#### THE TASK
Give the number of lines in the data that contain the word "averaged"; no other text is needed.

#### SUPPLIED MATERIAL

^^^^^^^^^^^^^^^^

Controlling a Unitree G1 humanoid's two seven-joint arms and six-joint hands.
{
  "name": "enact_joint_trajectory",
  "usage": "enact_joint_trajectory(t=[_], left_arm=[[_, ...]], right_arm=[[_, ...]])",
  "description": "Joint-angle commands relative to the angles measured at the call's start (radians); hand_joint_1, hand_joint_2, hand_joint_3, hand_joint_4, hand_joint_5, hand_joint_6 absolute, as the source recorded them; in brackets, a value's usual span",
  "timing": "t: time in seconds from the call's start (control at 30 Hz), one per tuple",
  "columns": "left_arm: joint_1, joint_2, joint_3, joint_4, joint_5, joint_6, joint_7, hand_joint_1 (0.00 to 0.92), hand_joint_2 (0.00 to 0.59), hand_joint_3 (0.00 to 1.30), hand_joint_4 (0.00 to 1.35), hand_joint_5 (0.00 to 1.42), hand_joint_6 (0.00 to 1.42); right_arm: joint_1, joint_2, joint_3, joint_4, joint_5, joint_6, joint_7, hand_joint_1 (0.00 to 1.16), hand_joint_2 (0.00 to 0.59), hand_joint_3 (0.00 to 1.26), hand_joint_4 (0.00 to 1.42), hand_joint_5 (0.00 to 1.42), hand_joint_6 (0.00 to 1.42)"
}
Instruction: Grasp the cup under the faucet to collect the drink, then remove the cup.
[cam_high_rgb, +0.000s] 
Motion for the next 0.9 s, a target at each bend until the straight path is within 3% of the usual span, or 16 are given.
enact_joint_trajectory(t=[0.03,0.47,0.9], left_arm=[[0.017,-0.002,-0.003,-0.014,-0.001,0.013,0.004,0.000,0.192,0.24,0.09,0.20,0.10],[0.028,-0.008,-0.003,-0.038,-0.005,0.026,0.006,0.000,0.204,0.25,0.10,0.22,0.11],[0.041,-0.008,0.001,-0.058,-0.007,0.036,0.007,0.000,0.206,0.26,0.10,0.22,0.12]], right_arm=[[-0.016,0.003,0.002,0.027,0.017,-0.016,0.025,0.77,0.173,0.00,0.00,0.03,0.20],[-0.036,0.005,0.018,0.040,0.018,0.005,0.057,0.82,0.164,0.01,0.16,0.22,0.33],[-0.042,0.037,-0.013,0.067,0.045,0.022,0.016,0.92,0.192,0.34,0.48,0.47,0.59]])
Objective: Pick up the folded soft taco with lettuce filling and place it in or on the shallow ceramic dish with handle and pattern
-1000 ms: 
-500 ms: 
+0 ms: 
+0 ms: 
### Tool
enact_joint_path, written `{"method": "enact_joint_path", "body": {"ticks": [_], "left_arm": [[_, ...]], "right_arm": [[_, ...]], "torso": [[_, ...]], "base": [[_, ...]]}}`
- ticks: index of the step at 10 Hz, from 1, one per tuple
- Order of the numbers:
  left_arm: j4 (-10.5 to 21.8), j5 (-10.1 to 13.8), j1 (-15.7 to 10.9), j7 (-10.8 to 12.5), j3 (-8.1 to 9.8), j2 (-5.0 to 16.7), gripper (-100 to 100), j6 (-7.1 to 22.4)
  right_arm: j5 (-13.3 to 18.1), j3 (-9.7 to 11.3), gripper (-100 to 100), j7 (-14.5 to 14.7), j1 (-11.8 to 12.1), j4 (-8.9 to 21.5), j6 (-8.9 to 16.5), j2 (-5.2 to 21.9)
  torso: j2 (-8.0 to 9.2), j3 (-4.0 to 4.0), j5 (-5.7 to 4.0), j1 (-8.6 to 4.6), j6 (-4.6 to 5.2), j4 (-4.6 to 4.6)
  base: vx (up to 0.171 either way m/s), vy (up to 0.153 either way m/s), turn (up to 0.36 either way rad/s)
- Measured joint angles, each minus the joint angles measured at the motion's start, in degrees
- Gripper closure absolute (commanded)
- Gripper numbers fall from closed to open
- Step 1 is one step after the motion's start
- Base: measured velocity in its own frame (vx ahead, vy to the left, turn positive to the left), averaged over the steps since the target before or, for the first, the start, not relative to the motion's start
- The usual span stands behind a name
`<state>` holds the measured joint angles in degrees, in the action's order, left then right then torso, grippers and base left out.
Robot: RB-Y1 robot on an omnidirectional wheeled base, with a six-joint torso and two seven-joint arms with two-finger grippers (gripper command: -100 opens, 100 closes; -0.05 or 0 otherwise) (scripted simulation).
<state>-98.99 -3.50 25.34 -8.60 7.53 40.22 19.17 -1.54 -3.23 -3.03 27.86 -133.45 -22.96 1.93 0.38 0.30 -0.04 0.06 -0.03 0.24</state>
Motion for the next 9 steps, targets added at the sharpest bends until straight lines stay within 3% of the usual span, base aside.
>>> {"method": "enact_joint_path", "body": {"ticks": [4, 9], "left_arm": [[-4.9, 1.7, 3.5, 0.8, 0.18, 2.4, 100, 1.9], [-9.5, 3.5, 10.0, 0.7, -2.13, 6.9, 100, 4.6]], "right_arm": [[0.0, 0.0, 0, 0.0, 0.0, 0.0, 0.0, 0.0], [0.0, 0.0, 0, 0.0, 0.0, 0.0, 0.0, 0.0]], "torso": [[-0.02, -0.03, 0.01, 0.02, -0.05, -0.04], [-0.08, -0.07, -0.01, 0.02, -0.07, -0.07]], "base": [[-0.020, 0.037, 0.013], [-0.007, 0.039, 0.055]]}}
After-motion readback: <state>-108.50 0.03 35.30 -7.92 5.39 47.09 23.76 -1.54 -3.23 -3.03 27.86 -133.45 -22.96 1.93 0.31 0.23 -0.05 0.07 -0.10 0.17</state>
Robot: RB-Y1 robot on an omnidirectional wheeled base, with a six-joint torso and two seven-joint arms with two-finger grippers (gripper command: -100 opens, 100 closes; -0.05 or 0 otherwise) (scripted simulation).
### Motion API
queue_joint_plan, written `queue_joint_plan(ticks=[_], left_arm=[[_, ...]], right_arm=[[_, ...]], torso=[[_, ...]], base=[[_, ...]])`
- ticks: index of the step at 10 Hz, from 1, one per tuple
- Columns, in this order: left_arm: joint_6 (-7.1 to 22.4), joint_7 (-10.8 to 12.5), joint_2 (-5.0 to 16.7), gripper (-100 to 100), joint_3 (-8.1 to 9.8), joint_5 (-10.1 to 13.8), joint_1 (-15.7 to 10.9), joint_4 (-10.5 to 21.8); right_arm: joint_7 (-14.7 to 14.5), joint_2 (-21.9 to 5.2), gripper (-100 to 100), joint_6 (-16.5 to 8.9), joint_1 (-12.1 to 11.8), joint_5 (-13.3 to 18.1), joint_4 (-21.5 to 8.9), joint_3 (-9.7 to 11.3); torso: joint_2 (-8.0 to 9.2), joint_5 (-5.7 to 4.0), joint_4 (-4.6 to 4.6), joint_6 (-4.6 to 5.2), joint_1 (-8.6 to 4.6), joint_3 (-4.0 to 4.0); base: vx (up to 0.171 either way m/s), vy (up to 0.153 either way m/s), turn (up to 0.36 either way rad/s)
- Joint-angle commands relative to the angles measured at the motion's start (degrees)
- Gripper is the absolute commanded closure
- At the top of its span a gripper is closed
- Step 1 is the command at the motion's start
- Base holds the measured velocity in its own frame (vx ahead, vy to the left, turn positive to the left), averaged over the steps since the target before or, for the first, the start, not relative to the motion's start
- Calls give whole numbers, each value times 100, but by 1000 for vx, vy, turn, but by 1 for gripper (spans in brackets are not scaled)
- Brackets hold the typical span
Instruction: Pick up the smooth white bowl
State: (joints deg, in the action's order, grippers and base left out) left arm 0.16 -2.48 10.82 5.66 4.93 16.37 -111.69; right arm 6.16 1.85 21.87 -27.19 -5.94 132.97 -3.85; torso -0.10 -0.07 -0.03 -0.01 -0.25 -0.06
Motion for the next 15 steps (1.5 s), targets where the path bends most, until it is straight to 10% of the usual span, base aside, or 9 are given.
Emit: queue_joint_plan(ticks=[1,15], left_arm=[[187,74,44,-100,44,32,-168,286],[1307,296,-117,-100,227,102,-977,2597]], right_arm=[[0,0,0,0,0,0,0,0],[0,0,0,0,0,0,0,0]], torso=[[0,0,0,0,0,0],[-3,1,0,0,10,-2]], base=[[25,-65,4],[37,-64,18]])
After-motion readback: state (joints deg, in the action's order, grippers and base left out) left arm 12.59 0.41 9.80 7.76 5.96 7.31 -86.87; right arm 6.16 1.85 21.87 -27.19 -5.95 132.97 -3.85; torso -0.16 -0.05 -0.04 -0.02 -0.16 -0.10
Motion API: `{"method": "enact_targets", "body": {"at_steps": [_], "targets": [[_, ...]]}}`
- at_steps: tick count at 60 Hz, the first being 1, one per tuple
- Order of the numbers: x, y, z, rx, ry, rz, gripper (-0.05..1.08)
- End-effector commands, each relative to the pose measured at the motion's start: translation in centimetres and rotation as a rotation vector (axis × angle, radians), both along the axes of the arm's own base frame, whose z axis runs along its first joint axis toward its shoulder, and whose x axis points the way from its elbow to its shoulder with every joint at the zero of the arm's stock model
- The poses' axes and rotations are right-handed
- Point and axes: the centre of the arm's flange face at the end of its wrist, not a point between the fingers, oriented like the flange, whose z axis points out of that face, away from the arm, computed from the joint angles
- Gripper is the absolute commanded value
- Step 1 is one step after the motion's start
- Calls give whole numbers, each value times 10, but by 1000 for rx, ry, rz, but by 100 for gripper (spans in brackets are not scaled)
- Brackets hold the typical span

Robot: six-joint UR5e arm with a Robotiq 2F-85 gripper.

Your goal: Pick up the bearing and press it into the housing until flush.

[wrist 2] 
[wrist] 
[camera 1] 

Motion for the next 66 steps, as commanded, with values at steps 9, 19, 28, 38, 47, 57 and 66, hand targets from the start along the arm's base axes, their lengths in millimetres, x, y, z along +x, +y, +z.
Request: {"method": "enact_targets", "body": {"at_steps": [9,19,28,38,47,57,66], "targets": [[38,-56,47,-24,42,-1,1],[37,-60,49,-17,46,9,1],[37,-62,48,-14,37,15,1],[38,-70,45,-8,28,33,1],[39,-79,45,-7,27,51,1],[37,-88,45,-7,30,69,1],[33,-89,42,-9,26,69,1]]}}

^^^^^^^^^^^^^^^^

#### ANSWER AREA
2